[ACTIVITY] Report how many lines of the data contain the string "from". Add nothing.

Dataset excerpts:
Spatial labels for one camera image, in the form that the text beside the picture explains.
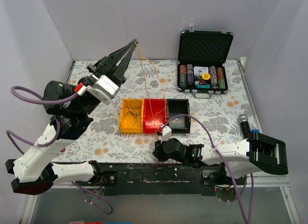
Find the poker chip case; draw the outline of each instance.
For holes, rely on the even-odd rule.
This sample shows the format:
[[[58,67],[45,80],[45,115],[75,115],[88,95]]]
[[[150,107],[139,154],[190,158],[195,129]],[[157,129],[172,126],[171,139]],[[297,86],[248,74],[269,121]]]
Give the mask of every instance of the poker chip case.
[[[193,27],[190,27],[190,30],[182,31],[178,55],[177,90],[179,92],[191,92],[196,98],[210,98],[212,94],[227,93],[228,83],[223,64],[227,59],[232,40],[233,33],[225,32],[224,29],[221,32],[194,31]],[[209,68],[212,81],[207,81],[208,88],[200,88],[197,82],[187,83],[187,80],[191,81],[192,78],[191,75],[188,75],[188,73],[191,74],[191,65]],[[189,68],[185,78],[183,66]],[[217,72],[213,72],[212,66],[216,67]],[[210,95],[205,97],[196,95],[196,93],[209,93]]]

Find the open case lid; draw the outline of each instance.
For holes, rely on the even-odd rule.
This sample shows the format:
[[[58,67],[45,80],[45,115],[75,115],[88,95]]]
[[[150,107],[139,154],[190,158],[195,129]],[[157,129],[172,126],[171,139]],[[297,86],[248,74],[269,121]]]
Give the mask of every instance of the open case lid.
[[[224,63],[233,40],[231,32],[189,31],[180,36],[180,62]]]

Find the red container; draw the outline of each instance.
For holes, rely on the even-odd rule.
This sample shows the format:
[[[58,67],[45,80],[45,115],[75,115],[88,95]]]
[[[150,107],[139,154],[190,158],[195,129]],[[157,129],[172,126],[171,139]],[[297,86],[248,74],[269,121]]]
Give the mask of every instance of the red container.
[[[151,100],[153,115],[150,108],[150,100]],[[165,99],[150,99],[150,100],[144,99],[143,133],[155,133],[156,132],[155,126],[156,129],[158,129],[161,125],[167,122],[166,100]]]

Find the black briefcase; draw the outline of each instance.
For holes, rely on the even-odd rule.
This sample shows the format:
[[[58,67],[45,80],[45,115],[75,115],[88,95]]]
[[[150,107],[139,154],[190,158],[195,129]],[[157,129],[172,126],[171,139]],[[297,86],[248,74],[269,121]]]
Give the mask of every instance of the black briefcase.
[[[233,33],[184,30],[180,34],[178,91],[225,94],[228,92],[226,62]]]

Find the black metal base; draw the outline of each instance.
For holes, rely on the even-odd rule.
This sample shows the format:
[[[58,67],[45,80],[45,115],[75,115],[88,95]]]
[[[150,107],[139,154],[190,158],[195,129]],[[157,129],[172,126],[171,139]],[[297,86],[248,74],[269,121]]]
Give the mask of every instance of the black metal base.
[[[106,186],[104,196],[139,194],[201,194],[215,196],[212,185],[204,185],[202,171],[218,171],[219,166],[200,169],[182,164],[123,164],[100,163],[104,170],[117,172],[117,185]]]

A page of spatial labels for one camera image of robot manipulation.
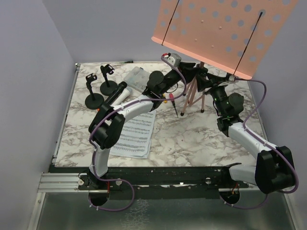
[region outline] sheet music
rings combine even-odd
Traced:
[[[126,122],[118,142],[110,155],[132,158],[147,158],[153,133],[155,111],[141,114]]]

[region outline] microphone
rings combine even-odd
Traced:
[[[105,103],[112,104],[115,99],[123,92],[123,90],[127,87],[127,83],[122,81],[118,84],[118,87],[112,92],[112,94],[105,100]]]
[[[121,104],[131,93],[132,93],[132,88],[130,87],[125,88],[121,93],[121,95],[113,102],[111,106]]]

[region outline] white cylinder
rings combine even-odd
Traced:
[[[131,93],[132,93],[132,88],[130,87],[125,88],[124,91],[121,93],[121,95],[118,96],[118,98],[111,104],[111,106],[121,104]]]

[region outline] perforated panel
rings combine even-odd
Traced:
[[[177,0],[161,0],[152,40],[162,44],[166,34],[164,46],[233,73],[263,12],[236,72],[251,79],[297,1],[180,0],[176,8]]]

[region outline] yellow object
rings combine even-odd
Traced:
[[[165,97],[165,94],[164,94],[164,93],[163,93],[163,96]],[[165,100],[164,103],[167,103],[167,100]]]

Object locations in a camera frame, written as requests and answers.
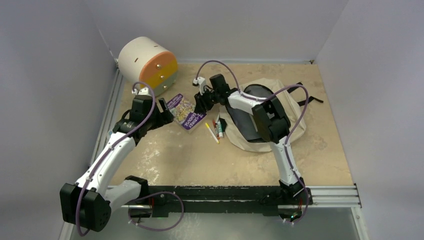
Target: black bag strap
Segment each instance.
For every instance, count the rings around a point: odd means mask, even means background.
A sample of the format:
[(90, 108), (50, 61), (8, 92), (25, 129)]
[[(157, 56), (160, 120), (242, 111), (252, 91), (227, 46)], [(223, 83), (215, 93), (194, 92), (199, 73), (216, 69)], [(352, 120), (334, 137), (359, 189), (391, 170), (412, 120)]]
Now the black bag strap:
[[(299, 87), (298, 86), (294, 86), (294, 87), (291, 87), (291, 88), (289, 88), (289, 89), (287, 89), (287, 92), (290, 94), (290, 93), (292, 93), (294, 90), (296, 90), (296, 89), (298, 89)], [(317, 101), (317, 102), (319, 102), (319, 103), (324, 103), (324, 101), (323, 100), (321, 100), (321, 99), (318, 99), (318, 98), (316, 98), (316, 97), (314, 97), (314, 96), (309, 96), (309, 98), (307, 99), (307, 103), (310, 103), (310, 102), (312, 102), (313, 100), (315, 100), (315, 101)], [(306, 103), (306, 100), (303, 100), (303, 101), (298, 101), (297, 102), (297, 104), (299, 104), (299, 106), (304, 106), (305, 105), (305, 103)]]

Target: cylindrical container
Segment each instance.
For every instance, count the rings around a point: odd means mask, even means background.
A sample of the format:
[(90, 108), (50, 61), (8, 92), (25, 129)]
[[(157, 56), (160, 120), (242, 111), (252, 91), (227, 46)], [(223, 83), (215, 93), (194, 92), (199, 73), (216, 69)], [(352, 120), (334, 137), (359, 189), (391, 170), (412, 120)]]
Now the cylindrical container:
[(131, 83), (146, 82), (156, 96), (171, 87), (177, 78), (178, 65), (174, 54), (145, 36), (122, 48), (118, 66), (125, 79)]

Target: bag
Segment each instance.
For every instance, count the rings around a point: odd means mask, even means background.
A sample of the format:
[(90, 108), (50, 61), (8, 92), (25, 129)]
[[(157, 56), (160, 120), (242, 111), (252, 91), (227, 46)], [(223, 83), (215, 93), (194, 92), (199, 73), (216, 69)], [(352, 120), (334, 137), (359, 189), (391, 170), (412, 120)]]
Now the bag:
[[(276, 91), (280, 90), (283, 87), (284, 85), (279, 80), (266, 79), (266, 78), (261, 78), (255, 81), (251, 81), (249, 83), (242, 84), (240, 86), (243, 92), (247, 94), (251, 94), (249, 90), (252, 89), (253, 91), (254, 89), (256, 94), (252, 94), (252, 95), (256, 97), (267, 97), (271, 95), (272, 93), (275, 93)], [(292, 98), (292, 96), (290, 95), (290, 92), (292, 92), (293, 90), (294, 89), (291, 88), (277, 95), (277, 98), (281, 102), (282, 107), (284, 108), (285, 113), (287, 114), (287, 117), (290, 120), (290, 123), (291, 123), (290, 130), (292, 130), (293, 126), (295, 125), (296, 121), (299, 119), (301, 115), (302, 111), (299, 104), (301, 105), (302, 103), (303, 105), (305, 104), (305, 101), (298, 103)], [(319, 102), (322, 102), (321, 100), (311, 96), (308, 99), (308, 103), (312, 100), (317, 100)], [(225, 120), (227, 125), (224, 130), (225, 134), (228, 137), (229, 141), (235, 146), (250, 152), (270, 152), (271, 151), (271, 147), (269, 143), (264, 142), (264, 140), (256, 133), (256, 131), (252, 129), (254, 128), (254, 124), (252, 123), (251, 120), (249, 121), (250, 117), (248, 113), (238, 109), (233, 109), (229, 106), (220, 106), (219, 118)], [(305, 133), (305, 131), (306, 131), (306, 124), (305, 124), (305, 120), (302, 119), (299, 125), (297, 126), (297, 128), (294, 130), (293, 134), (291, 135), (290, 142), (292, 143), (296, 141)]]

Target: floor
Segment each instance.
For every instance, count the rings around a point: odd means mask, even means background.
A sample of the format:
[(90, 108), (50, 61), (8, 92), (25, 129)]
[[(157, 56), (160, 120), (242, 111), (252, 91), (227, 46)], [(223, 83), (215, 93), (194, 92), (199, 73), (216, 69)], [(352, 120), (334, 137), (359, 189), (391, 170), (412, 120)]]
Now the floor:
[[(170, 100), (181, 93), (194, 101), (198, 89), (192, 86), (200, 64), (179, 64), (178, 78), (160, 98)], [(292, 143), (295, 162), (309, 186), (352, 185), (346, 157), (334, 122), (317, 65), (310, 64), (229, 64), (240, 83), (268, 78), (284, 85), (302, 82), (309, 94), (324, 100), (311, 102), (305, 114), (305, 134)], [(222, 73), (230, 87), (235, 83), (222, 66), (210, 63), (200, 76)], [(304, 100), (303, 91), (292, 92), (295, 100)], [(125, 85), (119, 116), (131, 108), (131, 86)], [(218, 114), (219, 106), (208, 112), (206, 121)], [(254, 153), (232, 145), (228, 138), (216, 144), (207, 128), (200, 124), (188, 133), (173, 122), (149, 131), (127, 156), (111, 184), (120, 184), (125, 177), (145, 178), (150, 185), (278, 185), (278, 169), (272, 152)]]

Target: canvas bag
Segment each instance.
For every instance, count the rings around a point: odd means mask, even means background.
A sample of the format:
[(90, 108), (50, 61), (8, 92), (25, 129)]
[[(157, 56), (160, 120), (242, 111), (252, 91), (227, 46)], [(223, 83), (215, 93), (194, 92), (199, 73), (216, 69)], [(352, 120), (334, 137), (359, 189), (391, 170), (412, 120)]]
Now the canvas bag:
[[(267, 78), (261, 78), (258, 80), (254, 80), (245, 84), (241, 84), (240, 88), (244, 90), (249, 85), (263, 85), (270, 89), (273, 93), (276, 91), (282, 89), (284, 85), (279, 81), (275, 79), (267, 79)], [(293, 126), (295, 125), (296, 121), (299, 119), (301, 115), (301, 108), (299, 104), (292, 98), (290, 93), (288, 91), (283, 91), (277, 95), (277, 98), (282, 104), (282, 107), (285, 110), (285, 113), (287, 114), (288, 119), (290, 120), (290, 131), (292, 130)], [(245, 151), (250, 152), (270, 152), (271, 147), (269, 143), (267, 142), (257, 142), (252, 143), (248, 142), (243, 135), (240, 133), (239, 129), (234, 124), (230, 114), (228, 113), (225, 106), (219, 107), (219, 117), (221, 119), (224, 119), (227, 123), (227, 126), (225, 128), (225, 137), (229, 139), (229, 141), (239, 147), (240, 149), (243, 149)], [(297, 128), (294, 130), (293, 134), (290, 137), (290, 142), (296, 141), (298, 138), (300, 138), (306, 131), (306, 124), (305, 120), (302, 119), (297, 126)]]

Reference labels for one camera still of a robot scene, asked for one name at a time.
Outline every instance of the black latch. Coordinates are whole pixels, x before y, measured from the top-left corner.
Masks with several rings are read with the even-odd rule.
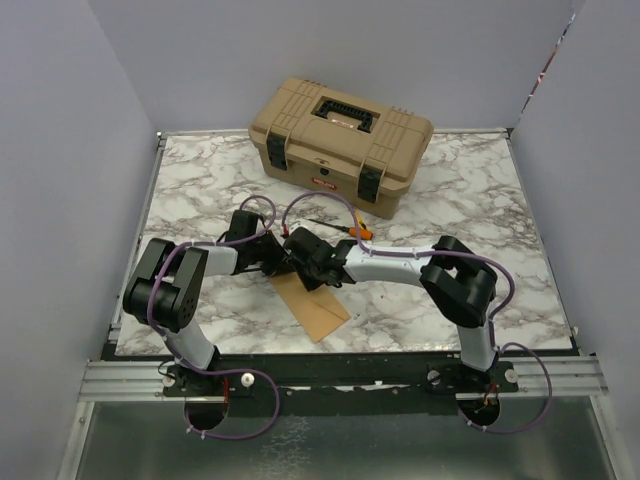
[[[358,198],[369,203],[376,203],[378,188],[380,187],[381,173],[369,167],[362,167],[358,179]]]
[[[287,169],[287,159],[284,155],[284,144],[286,141],[286,137],[276,135],[275,133],[270,133],[267,136],[267,154],[269,155],[269,160],[271,161],[271,165],[280,170]]]

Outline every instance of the marble surface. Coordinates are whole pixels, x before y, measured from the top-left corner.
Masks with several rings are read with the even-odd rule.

[YOUR SOLUTION] 2